I think segment 41-50 is supposed to be skipped: 1-20 ,21-30 ,31-40 ,51-60 ,61-100

Our shop needed something like this long ago so we created a split utility, r3split , to handle these situations. When passing a file of lines f1 ... f100 through this command, we get:

 Results, lines in receiving files:
 Expecting first lines, 1(20), 21(10), 31(10), 51(10), 61-100
 Note - accepting partial completion on r05, exit.
Edges: 1:0:0 of 20 lines in file "r01"
f1
   ---

Edges: 1:0:0 of 10 lines in file "r02"
f21
   ---

Edges: 1:0:0 of 10 lines in file "r03"
f31
   ---

Edges: 1:0:0 of 10 lines in file "r04"
f51
   ---

Edges: 1:0:0 of 40 lines in file "r05"
f61
   ---

And this is the command:

r3split -c "20,10+2,-10,10," -p "r" $FILE

translating to: write to files beginning with "r", 20 lines, 10 lines repeated twice, skip 10 lines, everthing else to last receiving file.
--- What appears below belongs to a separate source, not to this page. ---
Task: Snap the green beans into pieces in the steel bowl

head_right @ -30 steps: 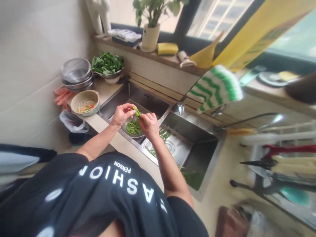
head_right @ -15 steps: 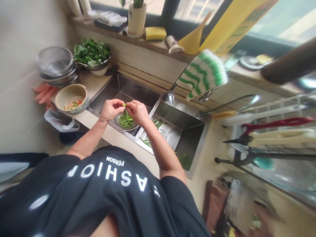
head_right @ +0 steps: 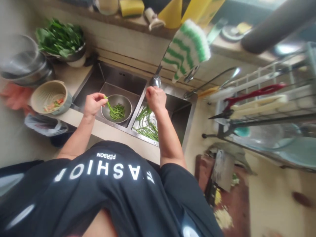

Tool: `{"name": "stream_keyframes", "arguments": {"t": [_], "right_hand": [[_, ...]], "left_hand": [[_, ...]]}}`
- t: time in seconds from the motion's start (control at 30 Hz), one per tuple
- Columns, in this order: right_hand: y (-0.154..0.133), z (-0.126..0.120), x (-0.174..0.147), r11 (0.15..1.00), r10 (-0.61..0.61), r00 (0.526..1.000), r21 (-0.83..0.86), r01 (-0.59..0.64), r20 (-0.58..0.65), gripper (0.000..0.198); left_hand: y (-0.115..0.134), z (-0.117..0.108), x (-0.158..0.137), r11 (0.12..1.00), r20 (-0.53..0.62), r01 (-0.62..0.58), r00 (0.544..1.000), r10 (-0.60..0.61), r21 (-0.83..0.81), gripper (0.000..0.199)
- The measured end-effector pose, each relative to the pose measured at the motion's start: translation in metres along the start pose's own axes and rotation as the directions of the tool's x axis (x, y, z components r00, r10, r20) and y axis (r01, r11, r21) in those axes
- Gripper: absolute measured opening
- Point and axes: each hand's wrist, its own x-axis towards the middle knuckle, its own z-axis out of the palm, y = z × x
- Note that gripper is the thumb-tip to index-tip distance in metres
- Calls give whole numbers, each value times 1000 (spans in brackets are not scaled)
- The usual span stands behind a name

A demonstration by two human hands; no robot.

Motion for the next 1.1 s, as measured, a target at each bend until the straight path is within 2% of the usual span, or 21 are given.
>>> {"name": "stream_keyframes", "arguments": {"t": [0.07, 0.13, 0.2, 0.27, 0.33, 0.4, 0.53, 0.7, 0.8, 0.97, 1.1], "right_hand": [[21, 2, -9, 990, 123, 979, -91, -109, 164, 24], [25, 6, -18, 977, 196, 940, -141, -161, 281, 38], [12, 10, -23, 991, 133, 943, -23, -132, 305, 48], [-16, 13, -25, 969, -36, 964, 245, -31, 262, 39], [-49, 15, -24, 873, -203, 956, 482, 79, 212, 30], [-78, 15, -21, 806, -302, 938, 571, 155, 171, 25], [-106, 15, -16, 782, -371, 914, 586, 213, 162, 23], [-108, 13, -14, 786, -425, 892, 551, 280, 154, 23], [-109, 13, -15, 764, -465, 877, 556, 329, 120, 26], [-111, 20, -18, 759, -430, 902, 554, 342, 33, 26], [-116, 26, -22, 789, -371, 929, 527, 316, -1, 29]], "left_hand": [[-6, 0, 4, 998, -31, 23, 999, -25, -58, 27], [-8, 5, 5, 993, -25, 38, 999, -41, -109, 31], [-6, 12, 3, 987, 10, 58, 998, -58, -148, 35], [-3, 22, 0, 981, 59, 88, 995, -79, -172, 38], [0, 30, -4, 976, 95, 109, 991, -92, -189, 39], [2, 33, -6, 973, 108, 109, 990, -88, -205, 38], [3, 28, -9, 975, 108, 86, 992, -65, -205, 35], [4, 22, -14, 979, 90, 56, 995, -39, -197, 29], [8, 24, -17, 991, 58, 6, 998, 2, -136, 22], [13, 27, -18, 996, -9, -87, 996, 87, 19, 15], [15, 29, -19, 994, -79, -103, 991, 105, 37, 14]]}}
Sadly we have not yet released any of our library of utilities.

The reason it is called r3split is for the 3 functions it performs. If anyone would like to use it as inspiration, here is the help page:

r3split - Split text file into Ratio, iRregular, or Random chunks.

usage: r3split [options] -- [files]

options:

Options which allow arguments require either a space or an "=" as
a separator, e.g. "-r 3" or "-r=3".

--help | -h
  print this message and quit.

--chunks | -c [-]c1,[-]c2 ... cn
  Transfer ci lines to next output file.  If preceded by "-" skip
  ci lines.  For convenience, the ci sequence may be the first
  parameter (or second after the --debug option).

  The chunks may be integers, ratios ( 1 < ci < 0 ), percentages
  (similar to ratios but 100 < ci < 0, followed by "%")  Ratios
  and percentages will require a preliminary (fast) pass over the
  file to find the length in lines (see "estimate:).  A count of
  zero will be treated as 1.

  If the symbol "+" occurs after the chunk, an integer repeat
  count may be specified.

  Usually the chunks are transferred in complete blocks, and
  remaining lines less than a chunk are ignored.  However if a
  final comma, ",", appears, then the incomplete chunk will be
  transferred to the final file. (Essentially a large number is
  created for the final chunk.)

  Ex: -c=1,1    --chunks 20%,.3,100     --chunks=-4,13,.75
  -c 3,3+       -c3,3+,

--random | -r n
  Transfer to n files, each file containing a random number of
  lines.  The total lines will equal the number of lines in the
  input file.  The NUMBER of lines is random here, the sequence
  is as it appears in the input.

--debug | -d
  Print debugging output.  Must be first option.
  
--suffix | -s format
  Suffix format, the default is "%02d".  To specify a ".txt" for
  each file use -s="%02d.txt".  The format is used to create the
  sequence of output filenames.

--prefix -p string
  Prefix, default is "xx", like many other split utilities.

--estimate | -e
  Allow the file length to be estimated, generally useful only
  for "long" files, perhaps 1 GB or more.  (This is accomplished
  by external routine "esmele" which might not be available on
  all systems.)

cheers, drl